Speaking of smells, our next jaunt will be back to Llanwrtyd in August for the unique sport of mountain bike bog snorkeling. Why this sleepy little village hosts two of the world's most unusual sports is baffling, but they could hardly be more different. Instead of majestic landscapes in one of Britain's last remaining wildernesses, spectators and competitors gather at murky and odiferous Waen Rhydd Bog. The competitors don weighted backpacks, masks and snorkels and climb onto mountain bikes that have been weighted down with lead, then pedal into six feet of dark smelly ooze. The contestants can't see a thing in the thick black mud and except for the snorkel, neither can the spectators. They just watch the snorkel wend its way down the 60 yard track, then back to the start. The rider with the fastest time wins.
By this time I'm sure you're craving a more fastidious pastime, so we'll fly down to Melbourne Australia for some extreme ironing.
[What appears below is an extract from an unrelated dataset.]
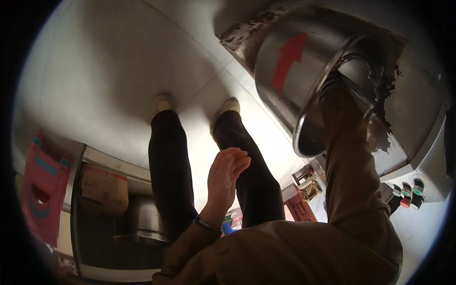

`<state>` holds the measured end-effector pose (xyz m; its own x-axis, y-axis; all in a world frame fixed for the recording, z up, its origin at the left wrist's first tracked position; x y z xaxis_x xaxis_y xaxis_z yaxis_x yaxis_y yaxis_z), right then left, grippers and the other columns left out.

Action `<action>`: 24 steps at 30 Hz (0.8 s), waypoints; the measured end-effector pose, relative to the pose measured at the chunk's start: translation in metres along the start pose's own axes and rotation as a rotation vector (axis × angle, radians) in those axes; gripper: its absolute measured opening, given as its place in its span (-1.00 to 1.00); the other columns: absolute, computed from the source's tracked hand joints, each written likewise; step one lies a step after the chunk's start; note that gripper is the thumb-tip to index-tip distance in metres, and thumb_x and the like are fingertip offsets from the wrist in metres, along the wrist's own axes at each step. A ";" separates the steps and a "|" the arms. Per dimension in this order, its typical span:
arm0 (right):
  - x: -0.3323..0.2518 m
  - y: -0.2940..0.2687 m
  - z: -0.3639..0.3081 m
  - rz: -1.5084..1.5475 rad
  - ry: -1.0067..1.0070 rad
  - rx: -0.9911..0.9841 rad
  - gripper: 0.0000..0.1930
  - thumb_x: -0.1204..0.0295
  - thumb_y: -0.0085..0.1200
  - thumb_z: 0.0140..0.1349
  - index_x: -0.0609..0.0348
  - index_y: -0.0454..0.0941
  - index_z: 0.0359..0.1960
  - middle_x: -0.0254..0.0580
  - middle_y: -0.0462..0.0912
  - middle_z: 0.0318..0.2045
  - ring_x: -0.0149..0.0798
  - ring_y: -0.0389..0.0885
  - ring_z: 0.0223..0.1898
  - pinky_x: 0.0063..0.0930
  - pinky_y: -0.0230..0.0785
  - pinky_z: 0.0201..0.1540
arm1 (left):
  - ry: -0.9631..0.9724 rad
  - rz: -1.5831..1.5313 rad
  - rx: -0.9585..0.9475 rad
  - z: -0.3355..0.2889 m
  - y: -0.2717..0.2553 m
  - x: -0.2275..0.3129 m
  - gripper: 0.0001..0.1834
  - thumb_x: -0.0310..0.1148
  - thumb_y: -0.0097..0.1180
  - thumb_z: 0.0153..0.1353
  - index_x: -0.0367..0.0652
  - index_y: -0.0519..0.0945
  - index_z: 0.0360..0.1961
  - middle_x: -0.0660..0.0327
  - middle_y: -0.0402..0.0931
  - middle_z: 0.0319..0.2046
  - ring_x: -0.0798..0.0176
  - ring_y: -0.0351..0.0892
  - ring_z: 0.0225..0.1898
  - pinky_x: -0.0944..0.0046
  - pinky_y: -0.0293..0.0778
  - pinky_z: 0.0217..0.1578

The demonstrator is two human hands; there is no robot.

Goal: The person removes dough from a mixer, kneads it on a countertop, and shapes it into a long loaf. They then use a bench scraper to cut the dough into several strips and brush the surface with egg wash from a small bowl.

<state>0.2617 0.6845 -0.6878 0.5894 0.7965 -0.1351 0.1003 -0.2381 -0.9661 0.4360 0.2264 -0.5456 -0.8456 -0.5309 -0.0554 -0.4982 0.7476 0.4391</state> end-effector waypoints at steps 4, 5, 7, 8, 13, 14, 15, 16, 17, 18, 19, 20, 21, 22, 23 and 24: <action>-0.043 -0.018 -0.047 0.133 -0.129 -0.025 -0.64 0.30 0.01 0.31 0.23 0.44 0.06 -0.01 0.59 -0.13 -0.06 0.57 -0.16 -0.26 0.43 -0.15 | -0.043 -0.022 0.000 0.004 0.005 -0.015 -0.70 -0.22 -0.08 0.46 -0.19 0.52 0.01 0.11 0.62 -0.11 0.18 0.64 -0.05 0.13 0.50 0.10; -0.055 -0.023 -0.064 0.177 -0.168 -0.036 -0.65 0.29 0.02 0.31 0.23 0.45 0.05 -0.02 0.59 -0.14 -0.07 0.57 -0.17 -0.27 0.43 -0.17 | -0.045 -0.007 -0.002 0.007 0.006 -0.019 -0.71 -0.23 -0.07 0.46 -0.19 0.53 0.00 0.11 0.62 -0.11 0.18 0.64 -0.05 0.13 0.51 0.09; -0.078 -0.026 -0.100 0.252 -0.238 -0.084 -0.65 0.29 0.03 0.31 0.23 0.46 0.04 -0.05 0.60 -0.16 -0.09 0.58 -0.20 -0.29 0.44 -0.20 | -0.065 0.019 -0.005 0.013 0.006 -0.026 -0.72 -0.23 -0.05 0.45 -0.19 0.53 -0.02 0.11 0.62 -0.12 0.18 0.64 -0.06 0.14 0.52 0.08; -0.088 -0.025 -0.113 0.278 -0.259 -0.105 -0.66 0.29 0.04 0.31 0.22 0.47 0.03 -0.06 0.61 -0.17 -0.10 0.59 -0.21 -0.30 0.44 -0.22 | -0.063 0.031 0.011 0.015 0.005 -0.027 -0.72 -0.23 -0.04 0.45 -0.19 0.54 -0.02 0.10 0.62 -0.12 0.18 0.64 -0.06 0.14 0.52 0.07; -0.051 -0.035 -0.133 0.551 -0.039 -0.136 -0.68 0.28 0.08 0.31 0.22 0.50 0.00 -0.12 0.64 -0.22 -0.16 0.61 -0.28 -0.34 0.45 -0.31 | -0.050 0.059 0.106 0.020 -0.005 -0.028 -0.74 -0.24 -0.03 0.44 -0.18 0.54 -0.03 0.10 0.62 -0.12 0.18 0.65 -0.07 0.16 0.53 0.06; -0.018 -0.034 -0.133 0.643 0.194 -0.163 -0.70 0.29 0.08 0.31 0.20 0.51 -0.03 -0.15 0.64 -0.26 -0.22 0.61 -0.33 -0.38 0.43 -0.38 | -0.043 0.033 0.054 0.020 -0.001 -0.027 -0.74 -0.23 -0.03 0.45 -0.18 0.54 -0.03 0.10 0.62 -0.12 0.18 0.65 -0.07 0.16 0.53 0.06; 0.016 -0.029 -0.136 0.734 0.429 -0.190 -0.73 0.30 0.09 0.32 0.19 0.53 -0.05 -0.18 0.65 -0.31 -0.29 0.60 -0.38 -0.42 0.41 -0.45 | -0.046 0.020 0.036 0.020 0.002 -0.026 -0.73 -0.23 -0.03 0.45 -0.18 0.54 -0.03 0.10 0.62 -0.12 0.18 0.65 -0.07 0.16 0.53 0.06; 0.045 -0.022 -0.137 0.776 0.619 -0.198 -0.74 0.30 0.09 0.32 0.19 0.53 -0.06 -0.18 0.65 -0.32 -0.29 0.59 -0.39 -0.42 0.40 -0.46 | -0.030 0.003 0.000 0.020 0.007 -0.023 -0.73 -0.23 -0.04 0.45 -0.18 0.54 -0.03 0.10 0.62 -0.12 0.19 0.65 -0.07 0.17 0.53 0.06; 0.060 -0.020 -0.124 0.748 0.572 -0.192 -0.74 0.30 0.09 0.32 0.19 0.53 -0.08 -0.18 0.64 -0.33 -0.29 0.59 -0.41 -0.42 0.40 -0.47 | -0.035 -0.017 -0.018 0.019 0.011 -0.022 -0.73 -0.24 -0.05 0.46 -0.18 0.53 -0.03 0.10 0.62 -0.12 0.20 0.64 -0.06 0.17 0.53 0.06; 0.079 -0.016 -0.112 0.786 0.622 -0.158 -0.75 0.31 0.10 0.31 0.19 0.52 -0.09 -0.18 0.64 -0.34 -0.29 0.58 -0.42 -0.42 0.39 -0.48 | -0.048 -0.009 -0.001 0.019 0.012 -0.021 -0.73 -0.24 -0.06 0.46 -0.18 0.53 -0.03 0.10 0.62 -0.12 0.20 0.64 -0.06 0.16 0.53 0.06; 0.089 -0.008 -0.100 0.687 0.575 -0.188 -0.76 0.31 0.10 0.31 0.19 0.52 -0.11 -0.18 0.63 -0.35 -0.30 0.57 -0.43 -0.42 0.38 -0.50 | -0.048 -0.004 0.001 0.018 0.015 -0.018 -0.73 -0.24 -0.07 0.46 -0.18 0.53 -0.03 0.10 0.62 -0.12 0.21 0.64 -0.06 0.16 0.53 0.06; 0.098 0.001 -0.086 0.656 0.564 -0.188 -0.77 0.31 0.10 0.31 0.19 0.52 -0.12 -0.18 0.63 -0.36 -0.30 0.56 -0.45 -0.42 0.38 -0.51 | -0.048 0.001 0.005 0.018 0.018 -0.016 -0.74 -0.24 -0.07 0.46 -0.18 0.53 -0.03 0.10 0.61 -0.12 0.21 0.63 -0.06 0.16 0.53 0.05; 0.104 0.010 -0.075 0.628 0.553 -0.191 -0.78 0.31 0.10 0.31 0.19 0.52 -0.13 -0.18 0.62 -0.37 -0.30 0.55 -0.46 -0.42 0.37 -0.52 | -0.057 0.011 0.027 0.018 0.020 -0.013 -0.73 -0.23 -0.09 0.47 -0.18 0.53 -0.03 0.11 0.61 -0.12 0.23 0.63 -0.07 0.15 0.52 0.06; 0.109 0.018 -0.067 0.603 0.542 -0.193 -0.79 0.32 0.11 0.31 0.19 0.52 -0.15 -0.18 0.62 -0.38 -0.30 0.54 -0.47 -0.42 0.37 -0.53 | -0.052 0.014 0.020 0.019 0.024 -0.010 -0.72 -0.23 -0.10 0.47 -0.18 0.53 -0.03 0.11 0.61 -0.12 0.23 0.63 -0.07 0.15 0.52 0.07; 0.113 0.023 -0.059 0.583 0.539 -0.194 -0.79 0.32 0.11 0.31 0.19 0.52 -0.16 -0.18 0.61 -0.39 -0.31 0.53 -0.49 -0.42 0.36 -0.54 | -0.048 0.016 0.015 0.018 0.028 -0.007 -0.72 -0.22 -0.10 0.48 -0.18 0.53 -0.02 0.11 0.61 -0.11 0.23 0.63 -0.06 0.15 0.52 0.07; 0.115 0.029 -0.053 0.568 0.538 -0.201 -0.80 0.32 0.11 0.31 0.19 0.52 -0.18 -0.18 0.61 -0.40 -0.31 0.52 -0.50 -0.42 0.36 -0.55 | -0.046 0.009 0.003 0.018 0.032 -0.004 -0.72 -0.22 -0.10 0.48 -0.18 0.52 -0.02 0.11 0.61 -0.11 0.23 0.63 -0.06 0.15 0.51 0.07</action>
<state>0.3750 0.7398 -0.7198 0.8937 0.1592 -0.4194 -0.2184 -0.6622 -0.7168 0.4203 0.2598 -0.5480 -0.8577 -0.5057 -0.0926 -0.4912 0.7532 0.4375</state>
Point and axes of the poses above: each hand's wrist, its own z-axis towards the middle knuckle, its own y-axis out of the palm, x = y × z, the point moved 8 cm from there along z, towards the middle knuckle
This sport is still somewhat in its infancy and has taken quite a number of forms, including ironing half way up the face of El Capitan, ironing while base-jumping from a high bridge, and this version, ironing under water. The only real requirements are that your iron is a 'real' one made entirely of metal (you have enough to worry about without trying to manage an extension cord), your ironing board is at least 30 centimeters wide and has legs, and your wrinkled garment is larger than a hand towel. After a round of this one you'll feel the urge to fire your maid, I'm sure.
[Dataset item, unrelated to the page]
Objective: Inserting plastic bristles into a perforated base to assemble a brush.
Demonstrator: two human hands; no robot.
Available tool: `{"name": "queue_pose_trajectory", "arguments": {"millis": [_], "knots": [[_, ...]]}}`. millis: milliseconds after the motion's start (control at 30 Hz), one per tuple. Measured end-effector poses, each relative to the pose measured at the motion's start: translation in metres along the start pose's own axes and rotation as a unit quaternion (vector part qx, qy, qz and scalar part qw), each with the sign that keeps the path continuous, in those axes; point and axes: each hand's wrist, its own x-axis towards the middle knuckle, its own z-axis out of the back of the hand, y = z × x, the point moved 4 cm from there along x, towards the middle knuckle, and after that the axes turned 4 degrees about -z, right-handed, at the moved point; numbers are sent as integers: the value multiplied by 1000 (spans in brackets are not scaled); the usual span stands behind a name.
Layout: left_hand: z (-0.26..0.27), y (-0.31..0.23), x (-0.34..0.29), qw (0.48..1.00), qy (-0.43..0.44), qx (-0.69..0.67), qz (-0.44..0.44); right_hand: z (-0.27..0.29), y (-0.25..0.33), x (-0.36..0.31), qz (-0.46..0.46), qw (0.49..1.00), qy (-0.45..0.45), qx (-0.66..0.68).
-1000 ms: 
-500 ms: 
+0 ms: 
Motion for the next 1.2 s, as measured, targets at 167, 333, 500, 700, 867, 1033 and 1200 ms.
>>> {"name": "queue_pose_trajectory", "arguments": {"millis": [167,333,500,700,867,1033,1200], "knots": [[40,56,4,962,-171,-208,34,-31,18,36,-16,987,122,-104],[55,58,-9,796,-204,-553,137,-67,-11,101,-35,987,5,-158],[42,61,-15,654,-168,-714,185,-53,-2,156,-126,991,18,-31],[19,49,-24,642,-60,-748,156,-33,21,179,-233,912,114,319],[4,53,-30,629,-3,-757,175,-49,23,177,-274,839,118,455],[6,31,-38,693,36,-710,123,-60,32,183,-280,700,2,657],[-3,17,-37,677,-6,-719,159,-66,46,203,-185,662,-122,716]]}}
I know you must be running out of energy for all this wild excitement, but hold on for just one more because we've saved one of the best for last. Since we're already 'down under', it's just a short hop to New Zealand, the world capital of zorbing, the sport of riding in an inflated globe. Imagine first one clear plastic sphere about the diameter of a human's height inside another larger clear plastic sphere with a radiating pattern of inflated columns holding the two orbs in place. Then picture an opening that you squeeze through to get inside, leaving you with the feeling that you are in a padded bubble. Some have described it as being like retreating into a translucent womb, but I suppose their mothers were Olympic gymnasts who liked doing summersaults and cartwheels while visibly pregnant... Anyway, you can zorb across an open meadow, down an embankment, or even walking on water, you decide. Regardless which venue you choose, count on feeling it in your abdominal muscles when you emerge.
Well that's our tour for this season. Hope you had a wonderful time and that you still have enough fuel to get home. Next time we'll discover the thrills of joggling in Boston, running with the bulls in Pamplona, water-bombing in Sheffield, and the amazing athleticism of Sepak Takraw in Southeast Asia, among others. Perhaps one of the most bizarre things about bizarre sports is how many of them there are. In a way you might say bizarre sports are commonplace. But boring? NEVER!